Slightly off topic, I notice the film has been compared to Stalker. Is it worth getting the new version or will I get by watching it on youtube?

Reno - you still around?
 
I don't really care about books that people wrote later to continue the first film on. They're irrelevant to the tale the first film tells. The point is that Tyrell in the original film was a realistic character -- he had a clear and realistic motivation, which was simply to create the best tools he could for the purposes they were needed. He isn't cruel for the sake of being cruel at any point, he just doesn't get that replicants have transcended his design. He isn't a prick.

And it's a cop-out to excuse exploitative images on the grounds that they are a "warning". At best, it's a warning against something we already have plenty of warning for, so it is banal. At worst, it just allows you to include any imagery you like.
 
Mmmmm.... without revealing too much of the plot; don't you think that the central detective story makes the viewing of the first film important?
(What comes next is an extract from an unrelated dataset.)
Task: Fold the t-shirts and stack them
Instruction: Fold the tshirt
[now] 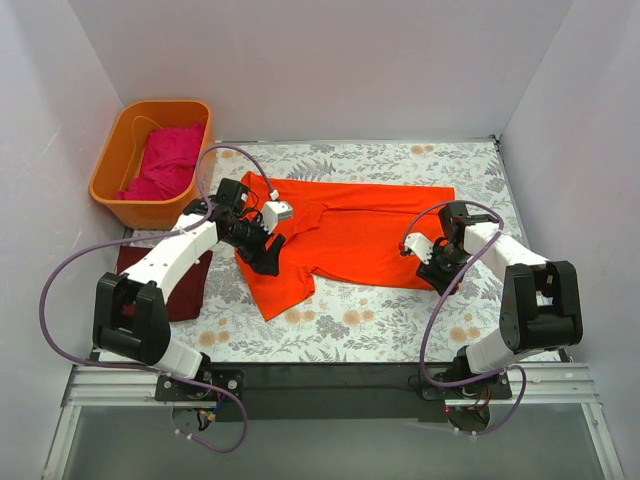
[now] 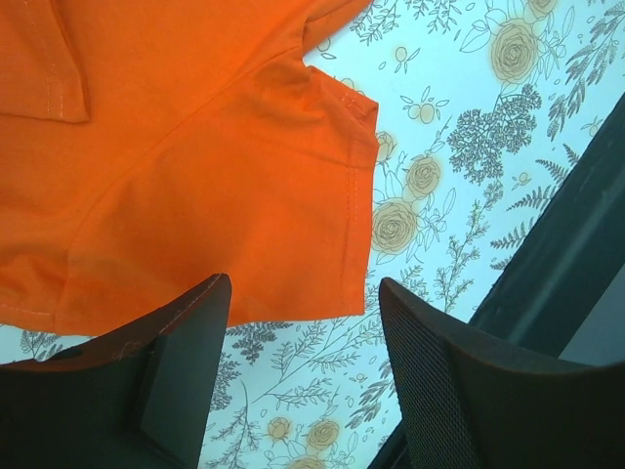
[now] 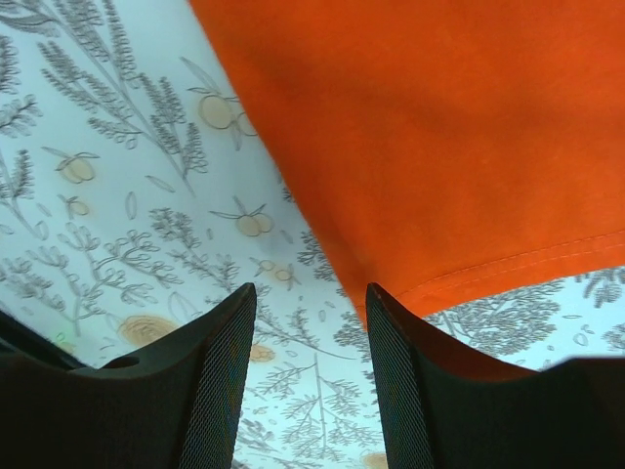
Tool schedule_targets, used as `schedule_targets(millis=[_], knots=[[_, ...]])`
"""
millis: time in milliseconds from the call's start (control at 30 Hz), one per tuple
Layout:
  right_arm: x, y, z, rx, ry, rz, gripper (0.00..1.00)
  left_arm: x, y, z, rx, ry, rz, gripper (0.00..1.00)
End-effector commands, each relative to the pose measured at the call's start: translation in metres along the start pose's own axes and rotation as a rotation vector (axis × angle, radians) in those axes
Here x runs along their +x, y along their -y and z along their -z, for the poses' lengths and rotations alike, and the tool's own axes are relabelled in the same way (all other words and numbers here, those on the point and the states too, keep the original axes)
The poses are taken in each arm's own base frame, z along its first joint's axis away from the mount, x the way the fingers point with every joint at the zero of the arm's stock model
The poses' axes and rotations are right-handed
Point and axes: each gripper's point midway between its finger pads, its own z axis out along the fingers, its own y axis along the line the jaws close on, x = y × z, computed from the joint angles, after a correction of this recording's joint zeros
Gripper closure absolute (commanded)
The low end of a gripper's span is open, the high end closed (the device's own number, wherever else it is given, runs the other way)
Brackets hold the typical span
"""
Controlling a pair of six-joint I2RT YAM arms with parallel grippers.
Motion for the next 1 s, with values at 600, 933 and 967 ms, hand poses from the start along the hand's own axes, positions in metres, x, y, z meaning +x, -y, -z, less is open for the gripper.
schedule_targets(millis=[600,933,967], knots=[[0.021,0.022,-0.017,0.155,-0.073,0.101,0.63,0.036,-0.021,-0.023,-0.224,-0.080,-0.196,0.41],[0.022,0.032,-0.019,0.192,-0.092,0.089,0.99,0.038,-0.038,-0.019,-0.304,-0.111,-0.334,0.55],[0.021,0.033,-0.019,0.195,-0.090,0.088,0.99,0.042,-0.039,-0.020,-0.305,-0.122,-0.342,0.56]])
Do like the alternative world idea. Really comes to the fore with certain ads and all that...

I think someone with no prior experience of the first film could pick up the threads of what went before, as presented in BR2049, but I agree that it will be a more rewarding experience if they have, not least because of the good decision to show a progression of this future world that necessarily has to be an alternative one to our own (and I'm not a huge fan of the first film).

I like the holographic hint of a Soviet Union still in existence, and an abandoned Las Vegas with its main highway and vast system of pedestrian walkways and overpasses linking buildings that look like they're out of a 1980s science fiction film.
 
I don't really care about books that people wrote later to continue the first film on. They're irrelevant to the tale the first film tells. The point is that Tyrell in the original film was a realistic character -- he had a clear and realistic motivation, which was simply to create the best tools he could for the purposes they were needed. He isn't cruel for the sake of being cruel at any point, he just doesn't get that replicants have transcended his design. He isn't a prick.

And it's a cop-out to excuse exploitative images on the grounds that they are a "warning". At best, it's a warning against something we already have plenty of warning for, so it is banal. At worst, it just allows you to include any imagery you like.

Tyrell is an elitist snob; witness the way he treats JF Sebastian; his chess opponent. It's kind of snooty. His grandstanding towards Deckard when showing off Rachael; as if she is merely a product - not a sentient being. He won't allow her to be a sentient being.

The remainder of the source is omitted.